For this prototype, the induction generator runs continuously at full load, with an ECS-designed power control system switching in and out dump loads to balance the load on the generator.

A PLC can also be used to monitor parameters such as current, bearing temperatures, and oil and vibration levels. The generator produces a three-phase alternating current, but this can be reconfigured according to the subsea control system's demands.

The processing equipment for use with MURCS is an adaptation of Caltec's Wellcom well commingling system. Portional flow from one well is routed to the power supply. Caltec's Wellsep compact in-line separator is also applied to remove most of the entrained solids and about 20% of the diverted flow will carry the removed solids through a bypass line. This flow is then recommingled with discharge from the expander, and subsequently combined with the balance of flow from the supply well, using a jet pump.

Energy storage is tailored according to re-start requirements, which must take into account anticipated surface shut-downs. Primary energy storage is electrical, much of it being used to re-open valves and start production so that power can then be generated for ongoing applications.

The seawater hydraulics comprises a linear gate valve actuator, a stepping choke actuator and a seawater pump. Unfiltered seawater is used as a power fluid for the open loop hydraulic control system. The pump takes suction through a coarse screen from the surrounding sea. Seawater is then pressurized and pumped to the valve actuators via the pilot valves, and return seawater is dumped back into the sea. Nominal operating pressure is 24 bar, with a flow rate of 50 liters/in.
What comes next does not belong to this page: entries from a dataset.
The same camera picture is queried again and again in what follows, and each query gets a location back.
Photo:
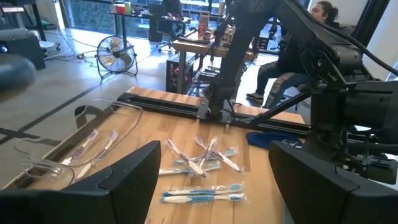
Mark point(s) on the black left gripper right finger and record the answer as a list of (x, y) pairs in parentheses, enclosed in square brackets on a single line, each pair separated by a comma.
[(326, 202)]

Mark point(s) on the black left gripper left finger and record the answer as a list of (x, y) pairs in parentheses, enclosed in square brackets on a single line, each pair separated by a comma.
[(93, 202)]

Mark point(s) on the purple toothbrush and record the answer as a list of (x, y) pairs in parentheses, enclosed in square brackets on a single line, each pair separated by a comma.
[(105, 146), (81, 147), (207, 152), (186, 158), (222, 157)]

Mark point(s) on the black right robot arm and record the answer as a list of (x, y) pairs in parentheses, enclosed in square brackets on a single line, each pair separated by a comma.
[(242, 46)]

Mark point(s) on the clear plastic bin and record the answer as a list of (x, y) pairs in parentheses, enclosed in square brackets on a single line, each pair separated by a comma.
[(124, 124)]

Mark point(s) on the blue cloth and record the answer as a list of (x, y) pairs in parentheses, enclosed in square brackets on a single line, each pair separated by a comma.
[(267, 139)]

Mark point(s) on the blue wrapped toothbrush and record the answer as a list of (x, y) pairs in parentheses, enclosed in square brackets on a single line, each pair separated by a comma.
[(202, 189), (174, 171), (202, 199), (230, 152)]

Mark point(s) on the person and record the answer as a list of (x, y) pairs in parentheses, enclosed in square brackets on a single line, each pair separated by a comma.
[(171, 6), (273, 74)]

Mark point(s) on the black floor fan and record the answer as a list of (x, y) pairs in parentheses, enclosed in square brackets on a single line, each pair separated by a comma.
[(116, 56)]

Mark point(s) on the black computer tower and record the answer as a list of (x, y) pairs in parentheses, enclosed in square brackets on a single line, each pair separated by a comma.
[(175, 74)]

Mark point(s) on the black equipment case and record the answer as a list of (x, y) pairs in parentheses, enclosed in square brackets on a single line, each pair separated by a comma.
[(25, 46)]

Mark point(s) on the black work table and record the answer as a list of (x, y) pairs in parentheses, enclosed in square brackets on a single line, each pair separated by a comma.
[(124, 26)]

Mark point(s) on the black office chair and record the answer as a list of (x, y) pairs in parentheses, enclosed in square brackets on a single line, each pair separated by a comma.
[(169, 34)]

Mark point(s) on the wooden work table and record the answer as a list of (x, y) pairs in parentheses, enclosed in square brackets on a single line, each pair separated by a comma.
[(192, 46)]

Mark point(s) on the red can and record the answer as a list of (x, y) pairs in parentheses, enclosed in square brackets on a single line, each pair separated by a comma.
[(201, 31)]

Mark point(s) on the black curved bracket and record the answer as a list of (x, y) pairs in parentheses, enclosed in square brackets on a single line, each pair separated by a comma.
[(90, 115)]

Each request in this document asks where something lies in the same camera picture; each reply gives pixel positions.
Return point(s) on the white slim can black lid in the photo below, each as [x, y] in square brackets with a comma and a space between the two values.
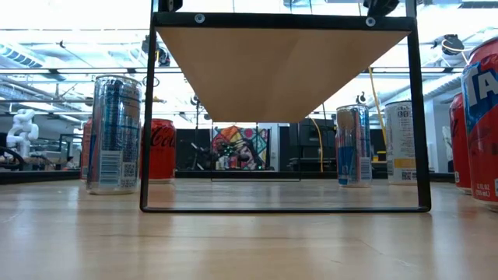
[398, 144]

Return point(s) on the silver blue energy drink can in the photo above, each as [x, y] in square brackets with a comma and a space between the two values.
[114, 136]
[354, 148]

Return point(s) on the colourful mural painting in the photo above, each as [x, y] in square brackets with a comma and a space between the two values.
[233, 140]

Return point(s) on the black equipment cabinet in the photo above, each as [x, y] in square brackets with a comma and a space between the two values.
[311, 144]

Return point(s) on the black frame wooden shelf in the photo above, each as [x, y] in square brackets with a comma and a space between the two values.
[272, 78]

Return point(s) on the red Fanta soda can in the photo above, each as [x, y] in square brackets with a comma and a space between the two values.
[86, 151]
[484, 128]

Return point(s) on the red Coca-Cola can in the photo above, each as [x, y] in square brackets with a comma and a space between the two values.
[164, 155]

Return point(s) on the black metal table frame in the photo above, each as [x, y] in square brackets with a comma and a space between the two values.
[39, 177]

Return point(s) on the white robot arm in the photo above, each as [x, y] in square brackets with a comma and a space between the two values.
[23, 130]

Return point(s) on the person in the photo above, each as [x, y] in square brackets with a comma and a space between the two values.
[70, 163]

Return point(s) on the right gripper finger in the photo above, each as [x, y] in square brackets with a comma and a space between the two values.
[381, 5]

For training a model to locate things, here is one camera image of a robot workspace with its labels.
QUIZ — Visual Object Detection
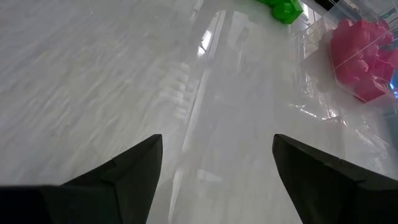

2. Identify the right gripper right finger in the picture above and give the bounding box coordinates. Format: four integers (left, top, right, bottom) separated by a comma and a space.
272, 134, 398, 224

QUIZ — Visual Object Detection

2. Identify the clear plastic bin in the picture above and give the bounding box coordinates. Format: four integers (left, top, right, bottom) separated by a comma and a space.
289, 0, 398, 124

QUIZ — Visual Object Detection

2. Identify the green toy block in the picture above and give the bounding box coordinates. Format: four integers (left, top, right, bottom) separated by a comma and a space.
272, 0, 304, 26

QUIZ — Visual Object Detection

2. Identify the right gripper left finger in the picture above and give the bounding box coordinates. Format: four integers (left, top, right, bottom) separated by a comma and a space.
0, 134, 164, 224

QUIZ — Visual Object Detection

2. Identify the large red toy block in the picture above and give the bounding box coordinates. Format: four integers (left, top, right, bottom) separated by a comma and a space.
330, 19, 374, 63
334, 58, 371, 91

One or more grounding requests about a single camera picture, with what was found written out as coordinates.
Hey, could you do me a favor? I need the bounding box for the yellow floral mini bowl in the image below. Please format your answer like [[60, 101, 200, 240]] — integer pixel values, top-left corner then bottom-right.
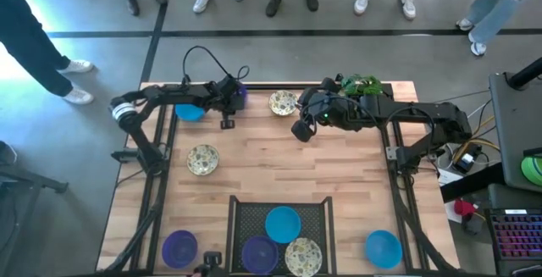
[[268, 89, 299, 117], [284, 237, 324, 277], [186, 143, 220, 177]]

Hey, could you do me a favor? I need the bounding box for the black floor stand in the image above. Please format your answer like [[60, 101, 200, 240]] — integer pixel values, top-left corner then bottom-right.
[[0, 140, 69, 277]]

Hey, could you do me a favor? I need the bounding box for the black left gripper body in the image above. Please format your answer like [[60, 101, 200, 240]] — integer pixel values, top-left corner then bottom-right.
[[207, 75, 245, 130]]

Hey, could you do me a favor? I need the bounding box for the black power box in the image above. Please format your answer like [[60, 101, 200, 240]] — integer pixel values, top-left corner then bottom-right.
[[452, 143, 484, 175]]

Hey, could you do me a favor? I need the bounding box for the yellow cable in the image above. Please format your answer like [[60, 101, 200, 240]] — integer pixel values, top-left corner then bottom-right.
[[451, 115, 501, 163]]

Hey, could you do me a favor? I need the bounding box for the black aluminium rig frame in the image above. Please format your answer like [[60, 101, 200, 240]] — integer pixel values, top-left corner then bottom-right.
[[97, 73, 462, 277]]

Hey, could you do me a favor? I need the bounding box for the grey table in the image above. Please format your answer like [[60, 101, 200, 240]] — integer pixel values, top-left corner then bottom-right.
[[489, 71, 542, 193]]

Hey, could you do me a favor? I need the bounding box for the black metal mesh rack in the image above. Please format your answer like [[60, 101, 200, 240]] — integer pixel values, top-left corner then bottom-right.
[[224, 195, 339, 276]]

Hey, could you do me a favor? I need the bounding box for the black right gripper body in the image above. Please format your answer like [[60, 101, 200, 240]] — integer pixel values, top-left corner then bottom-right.
[[290, 76, 346, 143]]

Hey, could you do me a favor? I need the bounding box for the white paper sheet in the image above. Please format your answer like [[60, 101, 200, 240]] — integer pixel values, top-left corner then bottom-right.
[[437, 169, 465, 187]]

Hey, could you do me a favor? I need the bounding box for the red object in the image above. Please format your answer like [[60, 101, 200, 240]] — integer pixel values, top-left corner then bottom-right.
[[453, 198, 478, 218]]

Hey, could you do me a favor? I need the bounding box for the white cable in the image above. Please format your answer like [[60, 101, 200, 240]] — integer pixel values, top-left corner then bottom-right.
[[467, 98, 495, 119]]

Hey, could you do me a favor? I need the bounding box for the blue plastic mini bowl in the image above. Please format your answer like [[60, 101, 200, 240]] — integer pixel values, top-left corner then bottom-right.
[[174, 103, 207, 123], [264, 206, 302, 245], [364, 230, 404, 270]]

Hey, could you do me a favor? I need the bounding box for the black pole stand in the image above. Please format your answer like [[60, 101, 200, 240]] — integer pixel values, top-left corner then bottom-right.
[[506, 56, 542, 91]]

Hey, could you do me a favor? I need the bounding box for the green tape roll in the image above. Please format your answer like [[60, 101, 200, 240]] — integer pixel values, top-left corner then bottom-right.
[[520, 156, 542, 187]]

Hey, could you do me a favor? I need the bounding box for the green plant in white pot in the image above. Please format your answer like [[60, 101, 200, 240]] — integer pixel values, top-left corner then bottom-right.
[[340, 73, 384, 98]]

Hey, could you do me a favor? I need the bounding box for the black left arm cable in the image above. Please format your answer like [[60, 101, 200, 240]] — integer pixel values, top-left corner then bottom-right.
[[181, 45, 251, 86]]

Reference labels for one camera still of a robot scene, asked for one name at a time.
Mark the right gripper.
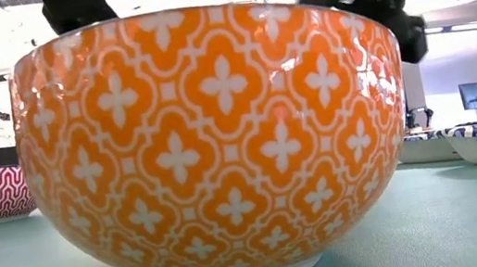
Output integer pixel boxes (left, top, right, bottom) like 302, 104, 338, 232
297, 0, 436, 81

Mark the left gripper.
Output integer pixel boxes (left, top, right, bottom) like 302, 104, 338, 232
39, 0, 119, 38

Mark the orange white-patterned ceramic bowl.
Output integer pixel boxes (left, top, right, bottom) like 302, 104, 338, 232
0, 0, 431, 267

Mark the black background stand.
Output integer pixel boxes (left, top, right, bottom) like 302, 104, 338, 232
405, 104, 437, 131
Wellsep will also be demonstrated alongside MURCS at open days at Bishop Auckland in September 3 and October 1. During a trial earlier this year at British Gas' Lower Thornley test site, gas flows of up to 8 Mcf/min were passed through a 4-in. Wellsep with sand feed rates of around 10g/min. The system managed to remove 98% by weight using a purge gas flow of 20%, and over 95% by weight with a purge flow of 10%. Further trials are planned, including separation of solids from a wet gas stream and separation of solids from a liquid stream.